*** Opening Data for this exercise ***

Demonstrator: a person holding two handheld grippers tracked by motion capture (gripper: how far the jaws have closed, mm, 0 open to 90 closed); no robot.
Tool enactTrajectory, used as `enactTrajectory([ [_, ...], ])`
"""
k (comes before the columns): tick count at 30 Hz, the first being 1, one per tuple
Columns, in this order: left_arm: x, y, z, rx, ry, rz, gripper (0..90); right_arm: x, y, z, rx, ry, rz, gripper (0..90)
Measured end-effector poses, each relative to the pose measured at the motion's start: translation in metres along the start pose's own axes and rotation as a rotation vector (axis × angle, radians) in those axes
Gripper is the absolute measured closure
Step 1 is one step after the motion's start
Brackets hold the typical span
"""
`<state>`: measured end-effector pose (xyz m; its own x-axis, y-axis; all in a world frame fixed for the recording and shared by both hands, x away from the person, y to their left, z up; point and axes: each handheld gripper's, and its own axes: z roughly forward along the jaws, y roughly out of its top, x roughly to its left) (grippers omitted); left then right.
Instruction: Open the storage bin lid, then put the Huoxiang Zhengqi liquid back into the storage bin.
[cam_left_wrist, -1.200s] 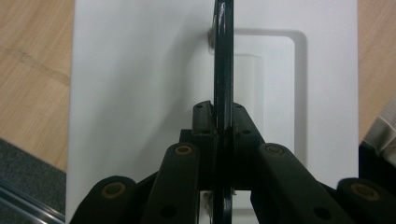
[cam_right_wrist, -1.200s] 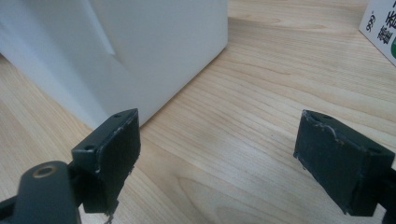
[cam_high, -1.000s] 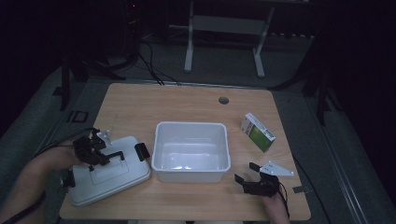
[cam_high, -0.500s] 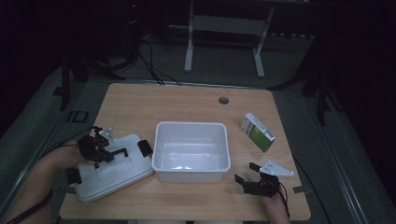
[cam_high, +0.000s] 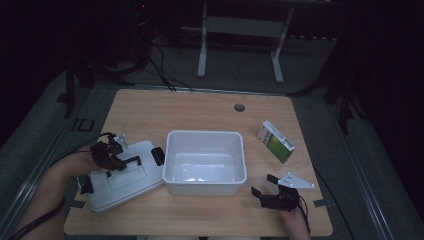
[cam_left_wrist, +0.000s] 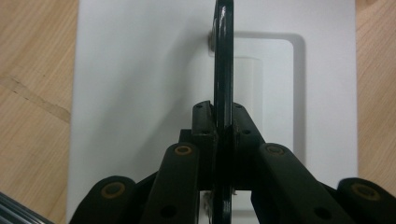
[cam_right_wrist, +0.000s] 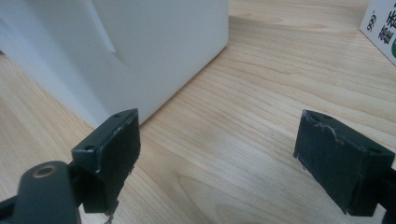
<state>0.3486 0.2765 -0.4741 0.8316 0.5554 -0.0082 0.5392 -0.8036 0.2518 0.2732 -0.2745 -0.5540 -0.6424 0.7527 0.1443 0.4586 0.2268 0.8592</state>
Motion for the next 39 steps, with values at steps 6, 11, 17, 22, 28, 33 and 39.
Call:
enactTrajectory([
  [6,0.003,-0.001,0.009,0.015,-0.003,-0.009,82.9,0.0,0.0,0.0,0.002,0.0,0.002,14.1],
  [11,0.004,-0.002,0.007,-0.01,0.019,-0.029,76.3,0.0,0.0,0.0,-0.001,0.002,0.001,14.0],
  [17,0.003,0.001,0.002,-0.007,0.058,-0.101,53.7,-0.001,0.0,-0.001,-0.001,-0.001,0.0,14.0],
  [22,0.003,0.004,0.002,-0.003,0.031,-0.129,41.9,-0.002,0.001,-0.003,-0.006,0.006,0.0,14.0],
  [28,0.003,0.005,-0.001,0.022,0.014,-0.138,33.6,-0.008,0.007,-0.009,-0.014,0.0,0.001,14.0],
  [33,0.0,0.003,-0.006,0.016,0.049,-0.121,33.7,-0.012,0.02,-0.02,-0.037,0.005,-0.004,13.9],
  [39,-0.003,0.002,-0.016,-0.03,0.055,-0.118,33.7,-0.021,0.033,-0.038,-0.054,-0.003,-0.01,13.9],
])
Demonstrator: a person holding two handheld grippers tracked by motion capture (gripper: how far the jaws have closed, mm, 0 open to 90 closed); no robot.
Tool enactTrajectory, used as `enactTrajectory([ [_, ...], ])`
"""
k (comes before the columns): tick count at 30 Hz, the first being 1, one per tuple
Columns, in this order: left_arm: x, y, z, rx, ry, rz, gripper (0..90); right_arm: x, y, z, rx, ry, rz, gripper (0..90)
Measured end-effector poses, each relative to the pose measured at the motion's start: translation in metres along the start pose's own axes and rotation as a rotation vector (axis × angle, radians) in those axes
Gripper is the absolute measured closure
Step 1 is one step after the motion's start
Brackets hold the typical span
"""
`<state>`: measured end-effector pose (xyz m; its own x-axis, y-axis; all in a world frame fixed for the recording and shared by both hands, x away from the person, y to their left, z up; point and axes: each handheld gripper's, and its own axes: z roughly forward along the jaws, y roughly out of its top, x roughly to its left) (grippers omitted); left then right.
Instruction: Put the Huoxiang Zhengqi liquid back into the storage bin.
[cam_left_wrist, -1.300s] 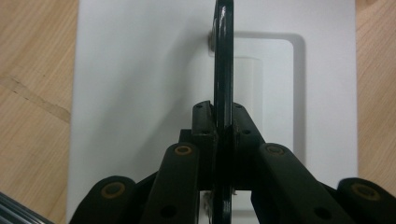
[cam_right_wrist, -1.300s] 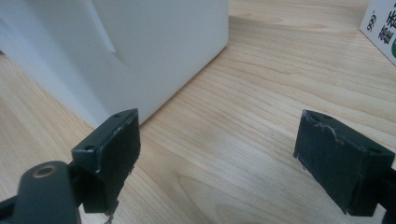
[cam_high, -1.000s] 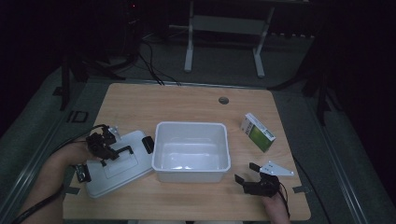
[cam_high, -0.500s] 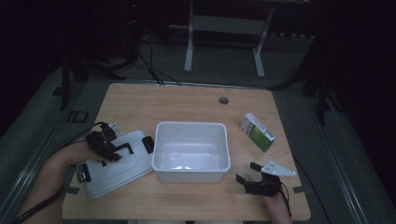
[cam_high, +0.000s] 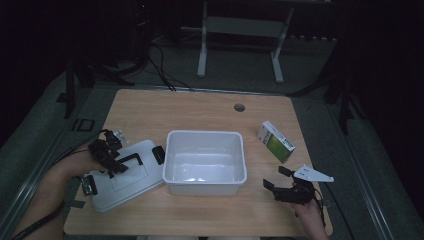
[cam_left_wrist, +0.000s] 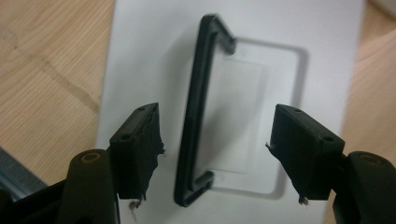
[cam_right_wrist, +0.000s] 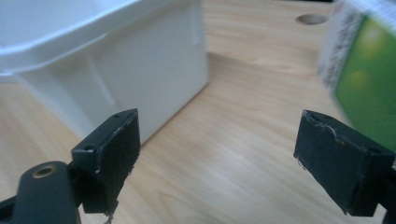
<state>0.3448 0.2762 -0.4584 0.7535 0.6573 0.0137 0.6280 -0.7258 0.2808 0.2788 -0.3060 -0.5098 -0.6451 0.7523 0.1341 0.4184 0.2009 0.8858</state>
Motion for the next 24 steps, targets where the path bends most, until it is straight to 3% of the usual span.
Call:
enactTrajectory([
  [4,-0.002,0.001,-0.003,-0.008,-0.013,-0.004,33.6,-0.014,0.013,-0.015,-0.013,-0.028,0.041,13.1],
  [9,-0.003,0.0,-0.003,-0.009,-0.02,0.001,33.6,-0.027,0.025,-0.026,-0.001,-0.039,0.048,11.7],
  [12,-0.004,-0.001,-0.001,-0.007,-0.034,0.003,33.6,-0.043,0.035,-0.034,0.006,-0.06,0.062,12.0],
  [24,-0.002,-0.003,0.001,0.006,-0.041,0.0,33.6,-0.082,0.057,-0.021,0.111,-0.126,0.039,22.7],
])
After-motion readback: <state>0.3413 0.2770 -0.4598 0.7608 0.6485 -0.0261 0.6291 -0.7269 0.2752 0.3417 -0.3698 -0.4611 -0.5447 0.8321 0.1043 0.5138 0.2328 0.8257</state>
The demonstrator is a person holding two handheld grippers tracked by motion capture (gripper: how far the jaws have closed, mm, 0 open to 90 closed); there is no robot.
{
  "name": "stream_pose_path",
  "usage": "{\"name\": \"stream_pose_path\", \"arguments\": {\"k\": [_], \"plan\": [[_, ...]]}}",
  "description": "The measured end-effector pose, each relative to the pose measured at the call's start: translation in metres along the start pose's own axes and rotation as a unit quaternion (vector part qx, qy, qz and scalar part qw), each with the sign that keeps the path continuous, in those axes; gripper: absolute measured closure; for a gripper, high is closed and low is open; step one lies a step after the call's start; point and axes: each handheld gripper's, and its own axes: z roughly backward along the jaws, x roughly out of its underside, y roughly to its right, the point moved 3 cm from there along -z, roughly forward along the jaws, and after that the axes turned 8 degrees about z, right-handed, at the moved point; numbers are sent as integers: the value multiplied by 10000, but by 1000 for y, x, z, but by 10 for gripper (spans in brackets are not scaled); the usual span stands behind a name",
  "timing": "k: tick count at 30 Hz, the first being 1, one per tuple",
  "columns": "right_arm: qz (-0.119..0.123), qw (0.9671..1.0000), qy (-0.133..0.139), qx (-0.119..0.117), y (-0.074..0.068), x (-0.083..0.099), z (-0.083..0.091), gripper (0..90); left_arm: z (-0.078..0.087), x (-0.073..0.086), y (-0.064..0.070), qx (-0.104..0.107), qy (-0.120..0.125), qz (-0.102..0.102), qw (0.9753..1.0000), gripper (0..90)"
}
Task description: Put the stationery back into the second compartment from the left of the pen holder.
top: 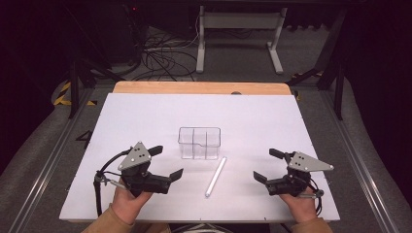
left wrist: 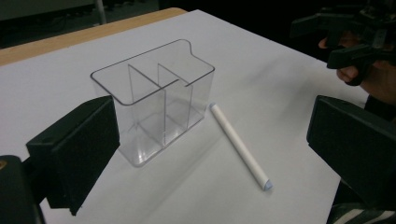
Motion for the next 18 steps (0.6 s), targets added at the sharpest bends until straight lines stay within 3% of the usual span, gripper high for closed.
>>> {"name": "stream_pose_path", "arguments": {"k": [4,9,13,18], "plan": [[14,10000,42,14,1,0,2,29,-8,-6,7,138,17,-90,9999,33],[28,10000,68,7,1,0,3,30,-15,-9,13,147,6,-212,9997,34],[44,9999,89,-15,1,-1,3,33,-19,-10,17,77,-50,-184,9998,43],[54,9999,118,-87,1,-2,1,33,-22,-12,22,120,-177,-9,9998,65]]}}
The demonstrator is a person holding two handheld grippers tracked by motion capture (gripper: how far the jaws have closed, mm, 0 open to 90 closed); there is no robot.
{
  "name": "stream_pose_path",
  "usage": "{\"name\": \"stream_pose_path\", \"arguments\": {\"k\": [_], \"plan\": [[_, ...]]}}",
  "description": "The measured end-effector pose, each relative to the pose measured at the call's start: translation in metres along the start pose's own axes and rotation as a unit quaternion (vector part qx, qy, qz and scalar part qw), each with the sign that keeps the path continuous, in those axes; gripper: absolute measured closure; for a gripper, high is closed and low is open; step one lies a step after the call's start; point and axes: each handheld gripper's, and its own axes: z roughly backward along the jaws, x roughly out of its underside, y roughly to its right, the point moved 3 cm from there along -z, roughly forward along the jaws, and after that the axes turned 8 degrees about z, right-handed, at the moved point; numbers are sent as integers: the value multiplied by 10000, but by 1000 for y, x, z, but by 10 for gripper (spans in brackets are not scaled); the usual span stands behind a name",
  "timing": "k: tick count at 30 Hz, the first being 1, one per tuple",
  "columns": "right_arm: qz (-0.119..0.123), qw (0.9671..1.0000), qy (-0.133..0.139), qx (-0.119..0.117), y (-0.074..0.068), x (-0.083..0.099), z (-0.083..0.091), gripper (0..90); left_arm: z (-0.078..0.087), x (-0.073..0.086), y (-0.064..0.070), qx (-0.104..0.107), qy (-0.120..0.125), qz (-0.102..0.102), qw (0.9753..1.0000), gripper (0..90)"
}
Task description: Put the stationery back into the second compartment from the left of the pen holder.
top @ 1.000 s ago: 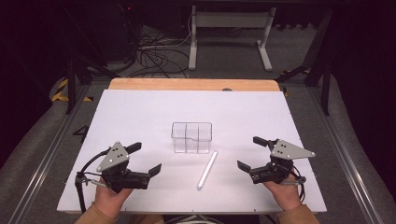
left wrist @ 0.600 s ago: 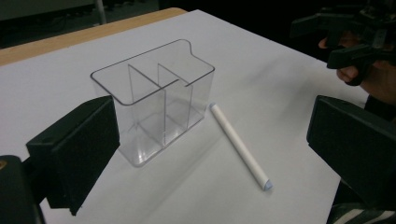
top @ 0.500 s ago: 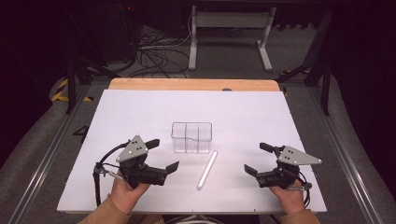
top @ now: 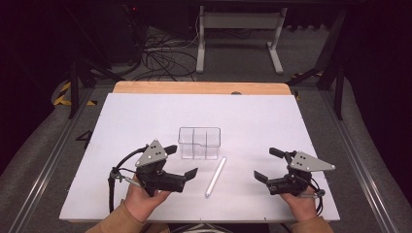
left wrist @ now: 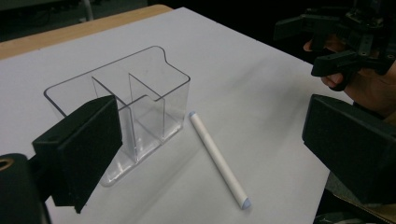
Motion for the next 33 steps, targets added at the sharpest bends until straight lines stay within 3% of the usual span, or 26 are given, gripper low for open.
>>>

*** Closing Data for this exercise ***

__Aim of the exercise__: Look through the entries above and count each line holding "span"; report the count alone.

__Solution below__: 7